DANZICA (POLONIA) - Se c'é una cosa che al popolo croato non manca è la spavalderia. La nazionale di calcio non fa certo eccezione ed ecco perché si è presentata a questo Europeo decisa, come sottolinea il difensore Corluka, "ad arrivare fino in fondo". Eternamente in bilico tra la consacrazione ed il limbo, genio e sregolatezza come un po' tutte le squadre della ex Jugoslavia, la Croazia di Bilic non si nasconde. E' arrivata alla fine del proprio ciclo, ma prima dell'inevitabile rinnovamento in chiave Brasile 2014, vuol lasciare di sé un ricordo finalmente vincente. Non sarà spettacolare come la squadra dei Boban, Prosinecki e Suker, capace di arrivare terza in un Mondiale, ma la nazionale croata di oggi non si sente inferiore alla concorrenza, ha cominciato stendendo l'Irlanda con i gol dei suoi arieti Mandzukic e Jelavic e, pensando all'Italia, confida nel fatto che in passato ha offerto il meglio di sé contro rivali teoricamente più quotate. Per questo Corluka sottolinea che "siamo pronti ad affrontare l'Italia, e fare di nuovo la nostra parte. Gli azzurri hanno giocato molto bene contro la Spagna, e hanno certamente più calciatori di qualità rispetto all'Irlanda. Però noi possiamo giocarcela con chiunque, perché siamo venuti qui per fare bene ed arrivare fino in fondo", sottolinea il difensore con il volto da fotomodello che al calcio italiano, quand'era al Tottenham, ha già dato un dispiacere eliminando il Milan dalla Champions. Ora invece l'esempio da seguire è la Croazia di dieci anni fa, quella del 'perugino' Rapajc, che nella prima fase del Mondiale giapponese batté l'Italia del Trap. Con Trapattoni, che adesso allena l'Irlanda, la replica di quel ko c'é già stata domenica scorsa, adesso tocca agli azzurri del nuovo condottiero Prandelli. Per ottenere un'altra vittoria che la proietterebbe al turno successivo, la Croazia punterà di nuovo sulla coppia offensiva Jelavic-Mandzukic, tre gol in due contro gli irlandesi.

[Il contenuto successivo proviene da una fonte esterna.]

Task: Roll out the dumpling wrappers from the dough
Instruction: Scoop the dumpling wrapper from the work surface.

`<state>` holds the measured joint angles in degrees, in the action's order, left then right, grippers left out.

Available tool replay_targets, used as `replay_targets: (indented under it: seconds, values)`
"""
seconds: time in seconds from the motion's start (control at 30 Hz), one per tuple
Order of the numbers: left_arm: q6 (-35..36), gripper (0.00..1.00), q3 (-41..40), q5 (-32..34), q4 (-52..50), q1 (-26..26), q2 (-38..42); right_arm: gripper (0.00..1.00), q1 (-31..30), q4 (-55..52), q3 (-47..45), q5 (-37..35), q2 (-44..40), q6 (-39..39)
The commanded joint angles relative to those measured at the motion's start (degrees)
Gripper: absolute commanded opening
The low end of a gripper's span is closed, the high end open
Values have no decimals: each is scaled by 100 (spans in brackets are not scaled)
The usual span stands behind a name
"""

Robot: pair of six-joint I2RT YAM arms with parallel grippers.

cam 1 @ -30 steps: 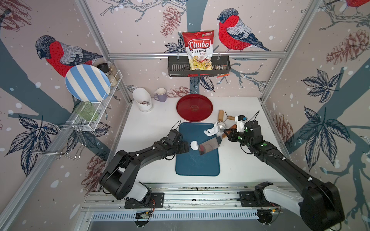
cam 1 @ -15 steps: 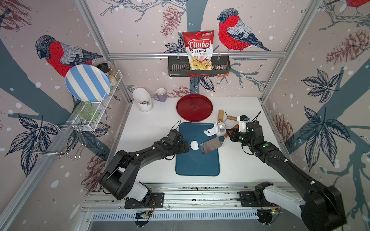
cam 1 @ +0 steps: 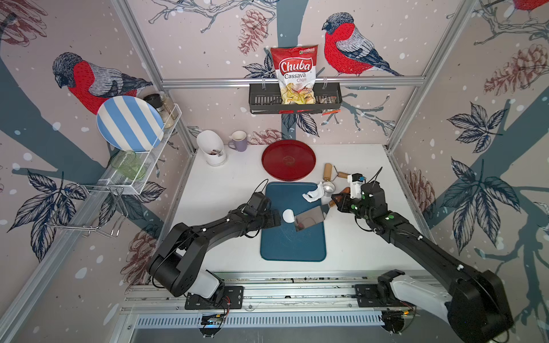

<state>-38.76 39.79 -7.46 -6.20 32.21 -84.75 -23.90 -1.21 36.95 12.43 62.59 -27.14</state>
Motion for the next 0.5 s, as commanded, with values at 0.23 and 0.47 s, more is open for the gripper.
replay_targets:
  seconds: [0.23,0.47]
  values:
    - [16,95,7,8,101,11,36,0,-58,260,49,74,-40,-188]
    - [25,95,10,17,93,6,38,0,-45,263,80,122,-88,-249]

Il primo é un attaccante di peso che si è molto ben ambientato prima in Scozia ai Rangers e poi in Premier nell'Everton. L'altro è una seconda punta che nel Wolfsburg (da lui salvato a suon di reti l'anno scorso) ha fatto anche il trequartista ma che ora potrebbe lasciare la Bundesliga per spostarsi in Inghilterra (ha offerte da Tottenham e Liverpool) o seguire il ct Bilic al Lokomotiv Mosca. In passato c'é stato qualche discorso con la Fiorentina. Con questi due attaccanti, entrambi validi nel gioco aereo e vicini al metro e 90 di altezza, Bilic conta di 'sfondare' il muro azzurro, grazie anche all'abilità nei cross di capitan Srna e di Rakitic, gli uomini che dovranno innescare il duo offensivo. In difesa invece il tecnico sta facendo di tutto per recuperare Simunic, tenuto a riposto contro l'Irlanda per problemi fisici, perché il suo sostituto, il legnoso 'austriaco' Schildenfeld, non è apparso all'altezza e potrebbe trovarsi a mal partito se opposto a talenti come Cassano, Balotelli e Di Natale. Ma il vero asso nella manica della Croazia, Modric a parte, potrebbe rivelarsi 'Ivan il terribile', ovvero quel Perisic ancora poco conosciuto in Italia ma che tutti in Germania, ed in particolare a Dortmund (gioca nel Borussia) hanno imparato ad apprezzare. Centrocampista di quantità e qualità, capace di tamponare ed impostare, contro l'Italia non vuole certo sfigurare al cospetto di gente come De Rossi e Marchisio. Tre anni fa, quand'era ancora a Spalato, è stato offerto inutilmente a Parma e Fiorentina, che non ne hanno intuito le doti, poi è finito al Sochaux per soli 100mila euro. In Ligue 1 si è fatto valere ed il team della Peugeot ha goduto due volte: prima sfruttandone le doti sul campo, poi quando lo ha ceduto al Borussia. Prandelli farà bene a studiare adeguate contromosse, altrimenti questo giocatore all'Italia potrebbe provocare qualche dispiacere.